On pourrait me rétorquer que la grande distribution n’est pas le centre focal attracteur des ‘knowlegde workers’ et qu’il ne faut pas du coup s’attendre à des modèles d’une grande finesse. Certes. Mais, les mêmes pratiques contaminent d’autres secteurs d’activité. Le transport aérien est typiquement dans cette logique. En réservant nos vols sur Internet, nous faisons aussi tout un boulot administratif qui est en fait le leur. Même chose à l’aéroport avec les bornes d’enregistrement. On a le sentiment que moins ils en font, mieux ils se portent !

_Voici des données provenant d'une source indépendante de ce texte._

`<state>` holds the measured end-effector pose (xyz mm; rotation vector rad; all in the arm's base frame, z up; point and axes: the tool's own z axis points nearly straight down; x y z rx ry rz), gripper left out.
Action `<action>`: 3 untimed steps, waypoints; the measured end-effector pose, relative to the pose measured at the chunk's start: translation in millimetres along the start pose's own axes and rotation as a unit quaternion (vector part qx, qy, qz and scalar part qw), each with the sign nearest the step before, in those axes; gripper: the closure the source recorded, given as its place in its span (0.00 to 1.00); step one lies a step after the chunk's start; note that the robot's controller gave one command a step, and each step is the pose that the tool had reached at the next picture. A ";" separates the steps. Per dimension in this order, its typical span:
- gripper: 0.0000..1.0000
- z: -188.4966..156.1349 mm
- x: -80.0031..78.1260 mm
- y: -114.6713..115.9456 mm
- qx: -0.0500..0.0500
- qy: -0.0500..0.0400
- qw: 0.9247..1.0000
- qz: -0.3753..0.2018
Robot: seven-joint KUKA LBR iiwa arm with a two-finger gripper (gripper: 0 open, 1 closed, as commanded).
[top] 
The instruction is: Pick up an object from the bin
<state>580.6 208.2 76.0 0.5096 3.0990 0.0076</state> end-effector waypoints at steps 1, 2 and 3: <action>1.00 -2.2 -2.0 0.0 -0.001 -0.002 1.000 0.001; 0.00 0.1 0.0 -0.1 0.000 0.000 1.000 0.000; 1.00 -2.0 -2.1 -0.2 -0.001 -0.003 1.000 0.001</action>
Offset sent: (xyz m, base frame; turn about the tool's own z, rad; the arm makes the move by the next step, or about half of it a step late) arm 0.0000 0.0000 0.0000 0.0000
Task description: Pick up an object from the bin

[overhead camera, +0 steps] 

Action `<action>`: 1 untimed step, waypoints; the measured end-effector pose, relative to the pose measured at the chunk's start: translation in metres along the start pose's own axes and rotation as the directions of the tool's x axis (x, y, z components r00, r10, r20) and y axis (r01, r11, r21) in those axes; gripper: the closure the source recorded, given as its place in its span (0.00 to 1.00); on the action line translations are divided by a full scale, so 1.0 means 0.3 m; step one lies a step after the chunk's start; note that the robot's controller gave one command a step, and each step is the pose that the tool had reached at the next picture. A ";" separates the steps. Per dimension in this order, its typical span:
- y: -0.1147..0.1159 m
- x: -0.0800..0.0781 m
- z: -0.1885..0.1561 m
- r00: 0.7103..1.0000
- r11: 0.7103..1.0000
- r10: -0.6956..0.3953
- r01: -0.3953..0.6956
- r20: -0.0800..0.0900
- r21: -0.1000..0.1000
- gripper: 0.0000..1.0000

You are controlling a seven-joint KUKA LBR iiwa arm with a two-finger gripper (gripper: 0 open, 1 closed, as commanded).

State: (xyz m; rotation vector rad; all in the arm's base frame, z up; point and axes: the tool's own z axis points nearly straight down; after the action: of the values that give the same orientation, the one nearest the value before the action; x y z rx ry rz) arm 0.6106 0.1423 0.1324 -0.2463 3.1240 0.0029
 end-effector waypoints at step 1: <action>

La leçon de ces pratiques, c’est la victoire du modèle Ikea de l’externalisation sur le client. On achète une voiture à 25.000 ou 30.000 euros dont on ruine le plafond pour transporter cette superbe armoire en kit. On attrape un lumbago en remontant le monstre carton dans l’escalier (il ne passe pas dans l’ascenseur). On passe un week-end horrible noyé dans une notice imbuvable et à attraper des ampoules aux mains. On reste avec une pièce entre les mains dont on se demande bien où elle devait aller dans ce puzzle. Et, le plus terrible, c’est que les gens sont contents. Le service au client prend tout de même un sérieux coup dans l’aile.